Habitantes perenes do manicômio jurídico tributário
Por Wagner Balera
Até quando teremos paciência para esperar a verdadeira reforma tributária, vale dizer aquela que trate de todo o sistema tributário nacional.
O Brasil tem dois orçamentos. O fiscal propriamente dito, que arrola receitas adjudicadas à União e o orçamento da Seguridade Social. São dois orçamentos separados, ainda que façam parte do mesmo diploma legal, a lei orçamentária.
No entanto, as inúmeras propostas de reforma (ou seriam de contrarreforma?) teimam em discutir tudo como se estivéssemos num único marco arrecadatório.
O que acontece com o tema da reforma tributária?
Em 1989, discutiu-se no Congresso da International Fiscal Association (IFA), realizado no Rio de Janeiro, entre outros temas, a nova estrutura tributária para o País, pois o sistema, de 1965, já então era dado por ultrapassado.
A oportunidade histórica fora perdida na Assembleia Nacional Constituinte, que trabalhou durante dois longos anos e, contudo, copiou para a recém- aprovada Carta Magna o modelo vetusto da Emenda 18, de 1965, com as reconhecidas imperfeições.
Há muitos anos participo de inúmeros eventos que cuidam da reforma tributária.
Os projetos e propostas nunca faltaram. Alguns avançaram bastante, como o de Mussa Demes, precocemente falecido, que lamentavelmente levou consigo o ideário.
Outros foram tolhidos pela perda do mandato.
Tudo o que se quer é saber se uma reforma, que não é só necessidade de governo e sim do Estado, permitirá arrecadação suficiente para o pagamento das contas sempre crescentes. E se o equilíbrio federativo será respeitado, em conformidade com o modelo constitucional.

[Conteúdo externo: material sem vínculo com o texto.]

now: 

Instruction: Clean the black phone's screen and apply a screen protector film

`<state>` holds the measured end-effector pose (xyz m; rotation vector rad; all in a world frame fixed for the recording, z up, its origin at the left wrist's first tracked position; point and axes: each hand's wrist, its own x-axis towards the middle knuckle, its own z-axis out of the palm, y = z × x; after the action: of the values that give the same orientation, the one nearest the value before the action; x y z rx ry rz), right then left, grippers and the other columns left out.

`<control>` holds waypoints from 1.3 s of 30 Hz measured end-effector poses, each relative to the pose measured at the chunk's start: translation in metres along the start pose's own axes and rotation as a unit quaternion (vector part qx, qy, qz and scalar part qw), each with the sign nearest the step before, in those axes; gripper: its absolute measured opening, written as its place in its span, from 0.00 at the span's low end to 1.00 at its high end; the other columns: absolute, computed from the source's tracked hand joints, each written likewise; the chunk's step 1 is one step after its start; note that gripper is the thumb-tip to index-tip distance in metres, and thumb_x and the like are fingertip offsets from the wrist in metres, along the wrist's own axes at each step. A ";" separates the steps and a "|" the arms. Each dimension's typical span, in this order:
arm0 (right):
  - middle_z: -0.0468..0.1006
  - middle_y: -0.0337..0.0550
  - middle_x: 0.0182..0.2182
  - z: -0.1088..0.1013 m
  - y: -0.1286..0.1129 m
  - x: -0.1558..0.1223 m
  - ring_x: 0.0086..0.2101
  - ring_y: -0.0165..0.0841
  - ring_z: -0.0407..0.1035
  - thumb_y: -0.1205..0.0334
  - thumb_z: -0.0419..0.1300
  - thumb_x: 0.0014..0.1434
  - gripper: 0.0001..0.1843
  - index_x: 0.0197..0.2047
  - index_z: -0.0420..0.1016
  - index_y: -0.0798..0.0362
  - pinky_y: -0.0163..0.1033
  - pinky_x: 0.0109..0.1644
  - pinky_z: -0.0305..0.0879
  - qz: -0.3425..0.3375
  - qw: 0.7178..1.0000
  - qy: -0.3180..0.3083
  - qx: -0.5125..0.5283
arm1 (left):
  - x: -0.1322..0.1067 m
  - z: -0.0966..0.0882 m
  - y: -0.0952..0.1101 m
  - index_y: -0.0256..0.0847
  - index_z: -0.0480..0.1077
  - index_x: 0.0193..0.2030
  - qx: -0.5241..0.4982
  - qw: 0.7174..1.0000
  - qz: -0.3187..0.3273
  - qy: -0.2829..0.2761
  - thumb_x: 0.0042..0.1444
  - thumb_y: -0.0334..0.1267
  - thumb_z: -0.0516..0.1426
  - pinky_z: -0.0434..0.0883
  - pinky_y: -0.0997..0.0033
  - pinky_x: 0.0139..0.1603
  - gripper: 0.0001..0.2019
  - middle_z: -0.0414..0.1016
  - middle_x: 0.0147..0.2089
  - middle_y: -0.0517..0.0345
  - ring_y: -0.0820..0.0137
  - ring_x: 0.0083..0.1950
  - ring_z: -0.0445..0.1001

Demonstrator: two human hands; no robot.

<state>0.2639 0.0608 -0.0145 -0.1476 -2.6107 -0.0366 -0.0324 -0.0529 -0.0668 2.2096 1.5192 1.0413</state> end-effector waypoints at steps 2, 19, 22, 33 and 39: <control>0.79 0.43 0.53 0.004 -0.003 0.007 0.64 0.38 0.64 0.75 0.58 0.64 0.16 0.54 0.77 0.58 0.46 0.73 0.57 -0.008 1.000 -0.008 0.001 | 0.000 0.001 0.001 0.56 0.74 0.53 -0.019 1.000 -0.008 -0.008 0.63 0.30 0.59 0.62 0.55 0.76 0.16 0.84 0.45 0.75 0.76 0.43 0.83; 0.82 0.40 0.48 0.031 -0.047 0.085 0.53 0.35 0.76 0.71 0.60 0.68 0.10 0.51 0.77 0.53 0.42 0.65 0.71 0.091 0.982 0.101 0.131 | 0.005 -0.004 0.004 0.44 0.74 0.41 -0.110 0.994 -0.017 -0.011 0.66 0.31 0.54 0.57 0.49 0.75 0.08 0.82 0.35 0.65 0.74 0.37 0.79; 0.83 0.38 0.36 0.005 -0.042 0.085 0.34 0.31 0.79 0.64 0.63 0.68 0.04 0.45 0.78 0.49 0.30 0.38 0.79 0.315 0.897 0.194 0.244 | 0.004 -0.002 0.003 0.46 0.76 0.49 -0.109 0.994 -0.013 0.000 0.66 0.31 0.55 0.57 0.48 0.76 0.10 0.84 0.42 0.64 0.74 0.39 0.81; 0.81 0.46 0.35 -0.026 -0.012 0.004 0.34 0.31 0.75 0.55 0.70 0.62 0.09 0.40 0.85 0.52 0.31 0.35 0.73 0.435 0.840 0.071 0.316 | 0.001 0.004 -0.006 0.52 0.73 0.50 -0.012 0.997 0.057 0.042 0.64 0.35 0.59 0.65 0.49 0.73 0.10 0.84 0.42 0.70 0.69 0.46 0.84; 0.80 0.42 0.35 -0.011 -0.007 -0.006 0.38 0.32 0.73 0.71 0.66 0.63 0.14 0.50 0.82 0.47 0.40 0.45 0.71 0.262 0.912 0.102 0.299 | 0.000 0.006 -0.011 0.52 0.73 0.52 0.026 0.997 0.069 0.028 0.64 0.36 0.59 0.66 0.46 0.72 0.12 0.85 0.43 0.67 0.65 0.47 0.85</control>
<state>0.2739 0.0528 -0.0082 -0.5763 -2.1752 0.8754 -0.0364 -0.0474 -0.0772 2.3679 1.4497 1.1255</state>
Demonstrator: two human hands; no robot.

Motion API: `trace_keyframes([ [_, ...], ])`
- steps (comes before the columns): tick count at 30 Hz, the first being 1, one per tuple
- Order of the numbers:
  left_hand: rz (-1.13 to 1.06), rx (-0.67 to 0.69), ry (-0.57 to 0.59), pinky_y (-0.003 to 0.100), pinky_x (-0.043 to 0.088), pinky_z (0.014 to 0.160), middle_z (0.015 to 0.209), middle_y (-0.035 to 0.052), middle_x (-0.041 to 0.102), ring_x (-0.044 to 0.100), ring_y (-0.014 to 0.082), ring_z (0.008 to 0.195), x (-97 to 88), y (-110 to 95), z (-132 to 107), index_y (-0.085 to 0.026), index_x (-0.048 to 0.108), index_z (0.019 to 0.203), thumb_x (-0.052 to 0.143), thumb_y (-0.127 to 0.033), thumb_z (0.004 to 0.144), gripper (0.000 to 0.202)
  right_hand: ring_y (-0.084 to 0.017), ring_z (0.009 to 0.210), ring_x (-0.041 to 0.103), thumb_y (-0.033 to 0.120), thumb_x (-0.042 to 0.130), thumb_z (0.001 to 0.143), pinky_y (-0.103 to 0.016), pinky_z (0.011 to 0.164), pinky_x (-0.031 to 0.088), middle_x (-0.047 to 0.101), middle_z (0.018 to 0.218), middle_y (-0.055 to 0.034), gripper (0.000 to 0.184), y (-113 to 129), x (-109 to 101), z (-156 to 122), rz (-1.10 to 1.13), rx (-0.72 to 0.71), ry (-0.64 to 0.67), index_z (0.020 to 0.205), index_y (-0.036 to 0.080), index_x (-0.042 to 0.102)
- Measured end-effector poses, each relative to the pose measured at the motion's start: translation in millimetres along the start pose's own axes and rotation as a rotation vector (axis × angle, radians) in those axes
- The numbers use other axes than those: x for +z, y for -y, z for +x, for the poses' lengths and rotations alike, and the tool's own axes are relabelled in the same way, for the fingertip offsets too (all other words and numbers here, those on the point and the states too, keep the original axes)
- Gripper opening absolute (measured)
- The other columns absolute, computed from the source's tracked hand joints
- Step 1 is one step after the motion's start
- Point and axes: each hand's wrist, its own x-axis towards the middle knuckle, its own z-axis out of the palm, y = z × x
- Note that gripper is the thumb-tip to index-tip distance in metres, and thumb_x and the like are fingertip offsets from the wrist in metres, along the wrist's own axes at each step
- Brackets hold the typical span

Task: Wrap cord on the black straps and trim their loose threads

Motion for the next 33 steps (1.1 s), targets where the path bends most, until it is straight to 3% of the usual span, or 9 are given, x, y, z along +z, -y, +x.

Depois de tantos anos e inúmeras discussões, continuamos diante do manicômio jurídico tributário, assim denominado por um ilustre tributarista, o gaúcho Alfredo Augusto Becker, na sua Teoria Geral do Direito Tributário, em 1963.
Infelizmente, o manicômio persiste vivo e atuante porque as diversas propostas de reforma a tributária cuidam de modo isolado, de um lado da receita fiscal e, de outro, da receita apta a financiar a saúde, a previdência social e a assistência social, isto é, a Seguridade Social.
Vale destacar que a receita da Seguridade Social sustenta milhões de pessoas no Brasil.
Lembremo-nos do que aconteceu, recentemente, na pandemia quando 65 milhões de pessoas receberam auxílio emergencial, com recursos da seguridade social.
A partir de agora, o sistema de assistência social terá que contar com instrumental de arrecadação que auxiliará o combate à pobreza dessas 65 milhões de pessoas que nem mesmo eram identificadas em estatísticas. Além desse dispêndio, são devidos os benefícios previdenciários – aposentadorias e pensões – conta conhecida e devidamente provisionada.
Muito se falou em desoneração da folha, mas quais são as consequências dessa desoneração? Representa quebra de receita da Seguridade Social. Sem cálculo financeiro e atuarial da receita necessária e suficiente para bancar a despesa é tema complexo.
É ótima a proposta de desoneração da folha, desde que se diga, de pronto, donde sairão os recursos aptos a cobrir o “gap” da receita da arrecadação incidente sobre a folha.
É certo que nunca foi apresentado o cálculo atuarial sobre esse desiderato e já ocorreram diversas desonerações.
Ressalte-se que as pessoas estão vivendo mais tempo, e o sistema de Seguridade Social responderá pela manutenção dos benefícios por lapso de tempo maior.
É impossível cogitar-se de reforma tributária sem que se cuide desse tema, por mais complexo que possa parecer.
Todos ficamos muito felizes com o fim da CPMF. Mas essa receita financiava a saúde e não consta que tenha sido substituída por outra fonte carimbada para o setor.
E a pandemia demonstrou quanto o SUS é importante.
Não dá para cogitar de reforma tributária sem que se abra o debate sobre o custo total da dispendiosa máquina pública.
Não há como pensar em reforma tributária sem que se cogitem das indispensáveis modificações no artigo 195 da Constituição, que trata precisamente do financiamento da seguridade social.
A autêntica reforma, aquela que nos tire do manicômio, deve cogitar do custo social do País, um custo que progrediu com a pandemia, cujas sequelas sociais certamente recairão sobre as costas largas da Seguridade Social.
Wagner Balera é professor titular de Direito Previdenciário e de Direitos Humanos na Faculdade de Direito da Pontifícia Universidade Católica de São Paulo (PUC-SP), livre-docente em Direitos Humanos, doutor em Direito das Relações Sociais, autor de mais de 30 livros na área de Direito Previdenciário e de mais de 20 livros da área de Direitos Humanos e sócio fundador e titular do escritório Balera, Berbel & Mitne Advogados.